■ Problem description
The data beneath this task is to be duplicated exactly, in its entirety.

■ Data segment
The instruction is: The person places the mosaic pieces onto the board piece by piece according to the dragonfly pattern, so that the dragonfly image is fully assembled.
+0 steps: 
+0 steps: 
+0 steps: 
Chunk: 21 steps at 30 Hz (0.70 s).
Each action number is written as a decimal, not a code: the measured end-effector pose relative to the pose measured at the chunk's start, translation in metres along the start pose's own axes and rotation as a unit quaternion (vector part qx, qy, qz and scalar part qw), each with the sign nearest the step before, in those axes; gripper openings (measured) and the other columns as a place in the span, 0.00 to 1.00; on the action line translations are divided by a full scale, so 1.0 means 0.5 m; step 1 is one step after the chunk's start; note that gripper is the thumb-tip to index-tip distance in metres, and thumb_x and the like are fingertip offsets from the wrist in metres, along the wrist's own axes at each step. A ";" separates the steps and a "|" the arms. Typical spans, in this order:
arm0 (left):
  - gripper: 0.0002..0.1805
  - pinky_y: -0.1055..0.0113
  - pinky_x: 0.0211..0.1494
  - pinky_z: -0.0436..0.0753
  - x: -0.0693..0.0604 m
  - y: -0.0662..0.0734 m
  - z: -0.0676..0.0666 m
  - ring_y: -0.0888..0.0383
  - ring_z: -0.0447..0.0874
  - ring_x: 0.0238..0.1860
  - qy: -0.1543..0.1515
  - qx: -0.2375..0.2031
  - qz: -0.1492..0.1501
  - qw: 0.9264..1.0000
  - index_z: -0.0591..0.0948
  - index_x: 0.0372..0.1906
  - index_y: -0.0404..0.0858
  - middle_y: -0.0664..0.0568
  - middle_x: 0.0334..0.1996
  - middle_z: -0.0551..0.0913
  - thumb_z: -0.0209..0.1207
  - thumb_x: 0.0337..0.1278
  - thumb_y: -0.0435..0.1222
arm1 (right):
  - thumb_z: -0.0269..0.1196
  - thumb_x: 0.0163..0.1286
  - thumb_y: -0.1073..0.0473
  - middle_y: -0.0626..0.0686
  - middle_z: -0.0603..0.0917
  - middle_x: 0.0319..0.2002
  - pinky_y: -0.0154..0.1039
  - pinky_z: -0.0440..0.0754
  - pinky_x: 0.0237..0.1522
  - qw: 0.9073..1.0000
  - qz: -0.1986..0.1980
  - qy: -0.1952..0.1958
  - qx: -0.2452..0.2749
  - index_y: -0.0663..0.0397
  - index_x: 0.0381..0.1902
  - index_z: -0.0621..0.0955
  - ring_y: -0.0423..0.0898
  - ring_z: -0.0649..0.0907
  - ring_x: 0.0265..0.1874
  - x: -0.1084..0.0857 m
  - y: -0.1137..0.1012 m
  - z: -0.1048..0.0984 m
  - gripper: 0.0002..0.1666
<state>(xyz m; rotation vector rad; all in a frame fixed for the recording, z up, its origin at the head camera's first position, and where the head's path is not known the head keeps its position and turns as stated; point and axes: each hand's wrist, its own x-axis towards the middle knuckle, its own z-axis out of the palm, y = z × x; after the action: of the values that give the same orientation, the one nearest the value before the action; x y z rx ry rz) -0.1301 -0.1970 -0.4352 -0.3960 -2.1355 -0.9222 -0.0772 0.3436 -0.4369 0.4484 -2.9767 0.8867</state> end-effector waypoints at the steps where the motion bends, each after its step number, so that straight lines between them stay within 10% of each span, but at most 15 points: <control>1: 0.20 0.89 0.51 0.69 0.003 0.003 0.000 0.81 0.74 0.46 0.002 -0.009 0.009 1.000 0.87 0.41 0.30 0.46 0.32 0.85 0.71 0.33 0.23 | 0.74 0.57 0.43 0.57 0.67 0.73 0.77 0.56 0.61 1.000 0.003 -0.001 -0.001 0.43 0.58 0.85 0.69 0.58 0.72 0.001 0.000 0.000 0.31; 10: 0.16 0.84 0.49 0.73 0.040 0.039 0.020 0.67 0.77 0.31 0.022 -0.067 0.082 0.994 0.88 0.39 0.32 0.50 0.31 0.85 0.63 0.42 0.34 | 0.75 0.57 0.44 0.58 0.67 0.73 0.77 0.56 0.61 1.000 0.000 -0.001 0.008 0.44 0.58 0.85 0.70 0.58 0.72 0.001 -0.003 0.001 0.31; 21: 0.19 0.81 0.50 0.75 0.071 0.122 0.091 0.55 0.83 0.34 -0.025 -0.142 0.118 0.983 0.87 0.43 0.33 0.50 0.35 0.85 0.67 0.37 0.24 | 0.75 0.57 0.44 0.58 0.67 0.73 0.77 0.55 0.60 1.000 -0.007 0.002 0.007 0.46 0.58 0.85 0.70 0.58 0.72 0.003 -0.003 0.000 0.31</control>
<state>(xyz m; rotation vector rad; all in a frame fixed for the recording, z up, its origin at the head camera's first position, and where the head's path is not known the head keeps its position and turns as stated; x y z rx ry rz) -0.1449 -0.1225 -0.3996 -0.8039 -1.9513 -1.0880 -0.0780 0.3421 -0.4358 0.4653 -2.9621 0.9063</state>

■ Output of the exercise
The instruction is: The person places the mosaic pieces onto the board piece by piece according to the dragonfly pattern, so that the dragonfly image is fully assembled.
+0 steps: 
+0 steps: 
+0 steps: 
Chunk: 21 steps at 30 Hz (0.70 s).
Each action number is written as a decimal, not a code: the measured end-effector pose relative to the pose measured at the chunk's start, translation in metres along the start pose's own axes and rotation as a unit quaternion (vector part qx, qy, qz and scalar part qw), each with the sign nearest the step before, in those axes; gripper openings (measured) and the other columns as a place in the span, 0.00 to 1.00; on the action line translations are divided by a full scale, so 1.0 means 0.5 m; step 1 is one step after the chunk's start; note that gripper is the thumb-tip to index-tip distance in metres, and thumb_x and the like are fingertip offsets from the wrist in metres, along the wrist's own axes at each step. A ";" separates the steps and a "|" the arms. Typical spans, in this order:
arm0 (left):
  - gripper: 0.0002..0.1805
  - pinky_y: -0.1055..0.0113
  - pinky_x: 0.0211..0.1494
  - pinky_z: -0.0436..0.0753
  - x: -0.0693..0.0604 m
  - y: -0.0662..0.0734 m
  - z: -0.0676..0.0666 m
  - ring_y: -0.0888..0.0383
  - ring_z: -0.0447..0.0874
  - ring_x: 0.0238..0.1860
  - qy: -0.1543..0.1515
  - qx: -0.2375..0.2031
  - qz: -0.1492..0.1501
  - qw: 0.9264..1.0000
  - index_z: -0.0591..0.0948
  - index_x: 0.0372..0.1906
  - index_y: -0.0404..0.0858
  - middle_y: -0.0664..0.0568
  - middle_x: 0.0334..0.1996
  - middle_z: -0.0551..0.0913
  - thumb_z: -0.0209..0.1207
  - thumb_x: 0.0337..0.1278
  - thumb_y: -0.0435..0.1222
arm1 (right):
  - thumb_z: -0.0269..0.1196
  - thumb_x: 0.0163..0.1286
  - thumb_y: -0.1073..0.0473
  - middle_y: -0.0626..0.0686
  - middle_z: -0.0603..0.0917
  - middle_x: 0.0319..0.2002
  - pinky_y: -0.0154..0.1039
  - pinky_z: -0.0440..0.0754
  - pinky_x: 0.0237..0.1522
  - qw: 0.9073..1.0000
  - qz: -0.1986..0.1980
  - qy: -0.1952..0.1958
  - qx: -0.2452..0.2749
  - index_y: -0.0663..0.0397
  - index_x: 0.0381..0.1902
  - index_z: -0.0621..0.0955
  - ring_y: -0.0423..0.0898
  - ring_z: -0.0649..0.0907
  - ring_x: 0.0265..0.1874
  - x: -0.1084..0.0857 m
  - y: -0.1137..0.1012 m
  - z: -0.1048..0.0984 m
  - gripper: 0.0002..0.1666
<state>(xyz m; rotation vector rad; all in a frame fixed for the recording, z up, its origin at the head camera's first position, and where the head's path is not known the head keeps its position and turns as stated; point and axes: each hand's wrist, its own x-axis towards the middle knuckle, its own z-axis out of the palm, y = z × x; after the action: of the values that give the same orientation, the one nearest the value before the action; x y z rx ry rz) -0.1301 -0.1970 -0.4352 -0.3960 -2.1355 -0.9222 -0.0772 0.3436 -0.4369 0.4484 -2.9767 0.8867</state> end-effector waypoints at the steps where the motion bends, each after its step number, so that straight lines between them stay within 10% of each span, but at most 15 points: <control>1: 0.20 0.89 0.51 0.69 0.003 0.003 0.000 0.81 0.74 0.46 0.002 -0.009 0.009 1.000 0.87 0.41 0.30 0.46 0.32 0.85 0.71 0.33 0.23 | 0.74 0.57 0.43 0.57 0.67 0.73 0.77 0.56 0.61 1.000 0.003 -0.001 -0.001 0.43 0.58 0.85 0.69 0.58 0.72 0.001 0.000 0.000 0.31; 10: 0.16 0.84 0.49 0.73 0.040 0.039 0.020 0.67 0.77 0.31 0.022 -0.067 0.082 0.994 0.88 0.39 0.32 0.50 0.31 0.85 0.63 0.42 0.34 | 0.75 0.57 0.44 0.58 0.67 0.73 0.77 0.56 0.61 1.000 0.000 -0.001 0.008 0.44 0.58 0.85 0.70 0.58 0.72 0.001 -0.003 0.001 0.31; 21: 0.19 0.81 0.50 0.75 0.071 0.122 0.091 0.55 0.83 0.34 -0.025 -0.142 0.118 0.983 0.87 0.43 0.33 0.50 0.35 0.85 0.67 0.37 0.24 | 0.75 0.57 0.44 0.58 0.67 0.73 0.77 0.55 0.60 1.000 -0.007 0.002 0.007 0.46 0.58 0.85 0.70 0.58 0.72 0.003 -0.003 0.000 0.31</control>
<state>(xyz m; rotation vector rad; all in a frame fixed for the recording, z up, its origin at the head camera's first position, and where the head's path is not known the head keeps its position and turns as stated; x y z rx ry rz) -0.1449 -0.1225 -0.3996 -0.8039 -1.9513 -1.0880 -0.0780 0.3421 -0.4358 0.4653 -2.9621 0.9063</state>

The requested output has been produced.